Source data:

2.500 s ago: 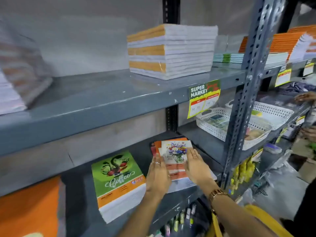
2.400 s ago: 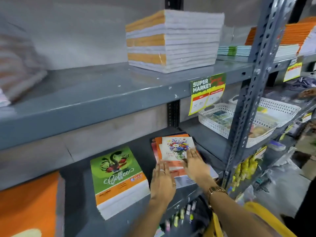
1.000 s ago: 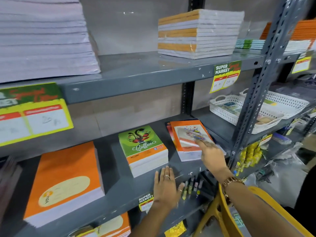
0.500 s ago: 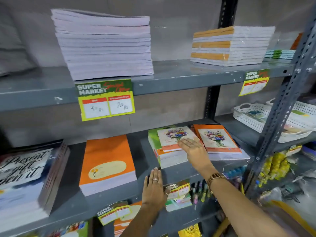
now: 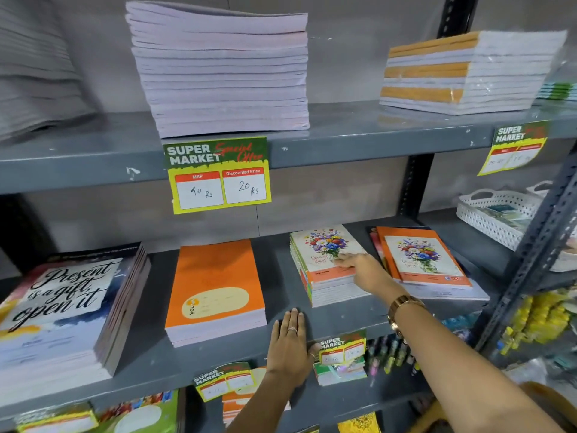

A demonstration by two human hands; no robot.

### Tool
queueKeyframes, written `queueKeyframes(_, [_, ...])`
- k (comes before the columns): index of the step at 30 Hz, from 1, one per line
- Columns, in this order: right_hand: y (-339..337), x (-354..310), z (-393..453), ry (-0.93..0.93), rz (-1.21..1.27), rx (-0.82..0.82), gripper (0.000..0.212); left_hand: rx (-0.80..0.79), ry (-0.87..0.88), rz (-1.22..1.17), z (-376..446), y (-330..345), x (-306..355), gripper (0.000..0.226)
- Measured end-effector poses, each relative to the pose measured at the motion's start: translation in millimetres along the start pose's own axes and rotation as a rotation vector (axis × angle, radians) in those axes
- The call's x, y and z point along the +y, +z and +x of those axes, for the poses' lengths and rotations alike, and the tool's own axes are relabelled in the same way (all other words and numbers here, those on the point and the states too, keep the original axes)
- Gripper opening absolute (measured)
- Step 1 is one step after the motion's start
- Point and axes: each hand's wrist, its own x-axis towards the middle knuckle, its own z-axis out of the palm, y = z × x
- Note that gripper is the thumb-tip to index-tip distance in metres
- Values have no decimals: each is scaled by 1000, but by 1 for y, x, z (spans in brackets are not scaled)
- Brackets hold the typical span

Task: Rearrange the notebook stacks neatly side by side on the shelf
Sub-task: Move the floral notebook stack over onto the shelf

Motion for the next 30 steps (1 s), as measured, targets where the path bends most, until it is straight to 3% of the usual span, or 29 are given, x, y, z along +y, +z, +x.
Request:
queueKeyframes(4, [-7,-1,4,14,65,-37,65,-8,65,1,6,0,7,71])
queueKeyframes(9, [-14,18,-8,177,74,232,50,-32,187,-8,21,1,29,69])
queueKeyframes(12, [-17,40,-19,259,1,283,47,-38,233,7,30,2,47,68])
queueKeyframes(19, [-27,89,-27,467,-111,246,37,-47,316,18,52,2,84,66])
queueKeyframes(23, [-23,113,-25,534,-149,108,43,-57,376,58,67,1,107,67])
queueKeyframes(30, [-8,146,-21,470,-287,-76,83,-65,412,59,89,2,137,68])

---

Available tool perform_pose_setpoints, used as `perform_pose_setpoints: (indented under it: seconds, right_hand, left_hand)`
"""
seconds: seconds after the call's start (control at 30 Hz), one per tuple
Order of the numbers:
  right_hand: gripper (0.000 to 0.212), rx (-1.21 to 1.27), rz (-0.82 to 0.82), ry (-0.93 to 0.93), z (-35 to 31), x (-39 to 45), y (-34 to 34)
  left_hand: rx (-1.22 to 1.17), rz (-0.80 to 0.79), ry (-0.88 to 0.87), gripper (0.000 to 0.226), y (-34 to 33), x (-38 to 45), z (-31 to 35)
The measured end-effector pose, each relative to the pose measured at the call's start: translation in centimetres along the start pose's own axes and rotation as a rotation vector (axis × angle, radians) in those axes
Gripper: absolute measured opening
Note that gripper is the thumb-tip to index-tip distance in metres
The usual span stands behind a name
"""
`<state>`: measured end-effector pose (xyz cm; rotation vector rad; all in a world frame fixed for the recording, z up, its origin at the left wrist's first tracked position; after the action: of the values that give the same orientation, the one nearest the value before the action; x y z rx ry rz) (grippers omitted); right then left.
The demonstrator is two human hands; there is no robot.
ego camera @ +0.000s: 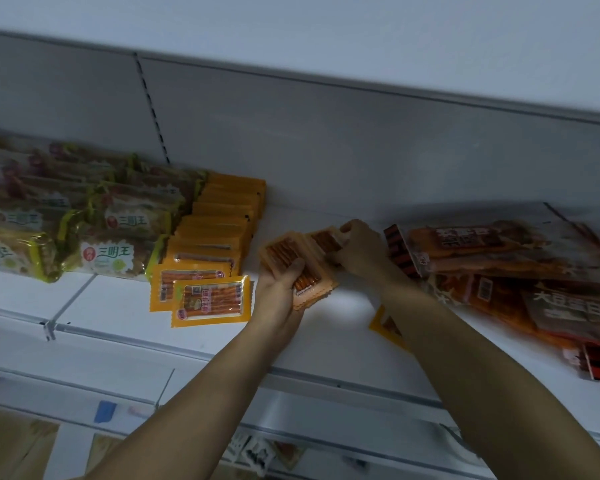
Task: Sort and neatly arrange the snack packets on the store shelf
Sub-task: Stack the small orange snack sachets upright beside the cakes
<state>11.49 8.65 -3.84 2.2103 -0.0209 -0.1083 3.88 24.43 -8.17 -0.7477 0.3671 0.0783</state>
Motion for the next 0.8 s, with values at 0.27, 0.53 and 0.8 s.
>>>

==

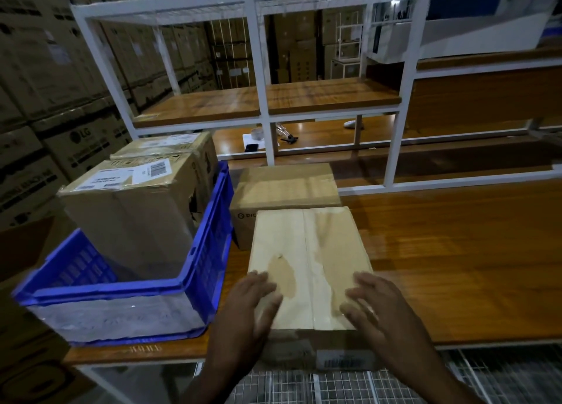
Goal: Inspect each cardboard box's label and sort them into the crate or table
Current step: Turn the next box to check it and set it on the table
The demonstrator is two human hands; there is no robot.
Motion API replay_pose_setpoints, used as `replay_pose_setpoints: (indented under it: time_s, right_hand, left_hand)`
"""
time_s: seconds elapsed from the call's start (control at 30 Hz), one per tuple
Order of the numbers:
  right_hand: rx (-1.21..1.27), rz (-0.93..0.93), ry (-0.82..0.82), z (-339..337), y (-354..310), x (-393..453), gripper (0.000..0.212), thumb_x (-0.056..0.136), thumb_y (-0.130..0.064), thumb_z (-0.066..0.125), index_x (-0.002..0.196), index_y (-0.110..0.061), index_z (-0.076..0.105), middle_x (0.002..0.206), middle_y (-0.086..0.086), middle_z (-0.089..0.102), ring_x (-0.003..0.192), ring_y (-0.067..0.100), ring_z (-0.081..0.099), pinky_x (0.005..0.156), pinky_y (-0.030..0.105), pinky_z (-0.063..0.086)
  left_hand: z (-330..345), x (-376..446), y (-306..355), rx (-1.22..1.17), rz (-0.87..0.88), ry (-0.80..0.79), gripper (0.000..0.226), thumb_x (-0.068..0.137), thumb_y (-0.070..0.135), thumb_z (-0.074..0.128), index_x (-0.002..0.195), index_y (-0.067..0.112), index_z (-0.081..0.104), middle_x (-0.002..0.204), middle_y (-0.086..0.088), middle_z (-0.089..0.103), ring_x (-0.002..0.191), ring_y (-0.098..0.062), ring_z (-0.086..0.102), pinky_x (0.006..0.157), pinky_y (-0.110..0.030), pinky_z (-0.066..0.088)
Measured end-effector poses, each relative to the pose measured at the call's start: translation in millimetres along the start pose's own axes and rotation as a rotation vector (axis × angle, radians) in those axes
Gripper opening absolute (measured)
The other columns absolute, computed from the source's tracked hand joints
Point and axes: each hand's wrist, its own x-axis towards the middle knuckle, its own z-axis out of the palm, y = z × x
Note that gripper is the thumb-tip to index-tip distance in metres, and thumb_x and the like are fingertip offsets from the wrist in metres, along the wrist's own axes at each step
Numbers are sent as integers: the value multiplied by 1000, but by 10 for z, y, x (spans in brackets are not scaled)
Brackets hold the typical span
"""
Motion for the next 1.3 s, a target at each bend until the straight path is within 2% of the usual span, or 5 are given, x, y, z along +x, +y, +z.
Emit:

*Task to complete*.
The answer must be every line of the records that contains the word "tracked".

*Output below*.
`<state>`: measured end-effector pose (xyz cm; rotation vector rad; all in a world frame fixed for the recording, z up, its origin at the left wrist's first tracked position; after the action: of the values that give the same orientation, the one nearest the value before the action; x y z rx ry rz) (grippers omitted); right then left.
The other columns absolute, computed from the source's tracked hand joints

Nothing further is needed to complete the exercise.